They were sitting on a roof of a church, managing to get up there through the stairs through the tower, Grantaire holding onto the tiles for dear life in fear he would fall. He had never liked heights too much but this wasn’t as bad as it could have been. Enjolras seemed more at ease up there, even though his face was hard, saddened by the loss that he knew he had suffered. Grantaire knew that Enjolras was beating himself up for letting everyone die, even though all of them were prepared for it. Probably not mass slaughter in the way that they had been, but they were all prepared. It was like the young soldier that he had killed. Guilt had raced Enjolras for that, even as he tried to justify it. They all knew that they couldn’t justify it; at the end of the day, Enjolras had killed somebody. He couldn’t take that back.

Grantaire shrugged. “For us, it’s over. For the rest, it’s over. For France... I don’t think so, no. More people will rise up again, it’s the only thing that makes sense.” He laughed suddenly then; chuckling with mirth that wasn’t often heard. “Goddamn, I need a drink. I’m starting to sound like a damn philosopher.” His fingers tapped against the roof of the holy building incessantly. Grantaire didn’t know what was going on, not really. Why they were here, what the purpose was. Where was everyone else? Where was Joly, Feuilly, Bahorel, Combeferre, Courfeyrac? Young Gavroche, the little squirt that Grantaire had become fond of despite himself? Where were they all? Why did Grantaire have to be here, dealing with the emotions that he never wanted to embrace?
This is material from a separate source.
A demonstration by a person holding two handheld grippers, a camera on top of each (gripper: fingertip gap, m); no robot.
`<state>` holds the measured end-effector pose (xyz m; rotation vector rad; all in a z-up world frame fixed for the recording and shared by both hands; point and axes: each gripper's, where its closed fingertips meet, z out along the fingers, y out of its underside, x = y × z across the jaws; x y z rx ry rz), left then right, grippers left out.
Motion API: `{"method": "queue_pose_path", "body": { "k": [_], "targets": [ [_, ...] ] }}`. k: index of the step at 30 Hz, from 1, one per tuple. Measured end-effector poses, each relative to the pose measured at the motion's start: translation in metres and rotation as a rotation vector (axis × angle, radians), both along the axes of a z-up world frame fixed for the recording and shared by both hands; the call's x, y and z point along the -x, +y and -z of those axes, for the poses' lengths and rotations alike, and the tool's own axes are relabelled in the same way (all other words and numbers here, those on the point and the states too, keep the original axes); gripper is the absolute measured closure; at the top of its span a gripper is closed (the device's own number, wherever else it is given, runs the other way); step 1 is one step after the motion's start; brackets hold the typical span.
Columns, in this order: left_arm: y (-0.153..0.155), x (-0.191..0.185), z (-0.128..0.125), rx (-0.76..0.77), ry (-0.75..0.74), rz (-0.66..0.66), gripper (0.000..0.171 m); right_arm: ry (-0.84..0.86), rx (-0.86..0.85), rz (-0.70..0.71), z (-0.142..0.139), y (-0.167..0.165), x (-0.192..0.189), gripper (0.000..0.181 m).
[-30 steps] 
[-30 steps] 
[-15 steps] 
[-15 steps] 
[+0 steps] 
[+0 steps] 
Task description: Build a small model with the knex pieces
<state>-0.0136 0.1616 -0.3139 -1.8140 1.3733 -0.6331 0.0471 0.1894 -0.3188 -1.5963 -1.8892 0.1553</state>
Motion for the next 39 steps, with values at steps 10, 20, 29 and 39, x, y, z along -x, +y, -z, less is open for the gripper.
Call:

It was odd, the way he looked at Enjolras now. Grantaire wished that he had some kind of artist’s utensils, something that he could use to draw the young man sitting next to him at that moment. The soft lines of Enjolras’ almost feminine face, the curls of his hair. Hell, he could even add some sparkles for it from the way that the sun hit his silhouette. But as Grantaire watched Enjolras considering what he had said, he had to wonder; was he the one staying optimistic while Enjolras was the one who was giving up? It didn’t make sense anymore, not after all that they had been through. After they had died, Grantaire didn’t expect Enjolras to be like this.

“Oi,” Grantaire said, nudging Enjolras gently – oh God, he was still in that red coat that he always wore, couldn’t he just have been in something normal for once – with an almost reassuring smile. “You can’t give up just yet, you idiot. Not after all the crap you put us through with your sleepless nights planning and all those bloody speeches. How many of them did I have to sit through? That was torture, you know. Why did you have to put me through that, of all things?” He was being an idiot, trying to invoke some sort of smile from the other male, but he got nothing.

“They’re all dead, Grantaire. Can’t you see that?”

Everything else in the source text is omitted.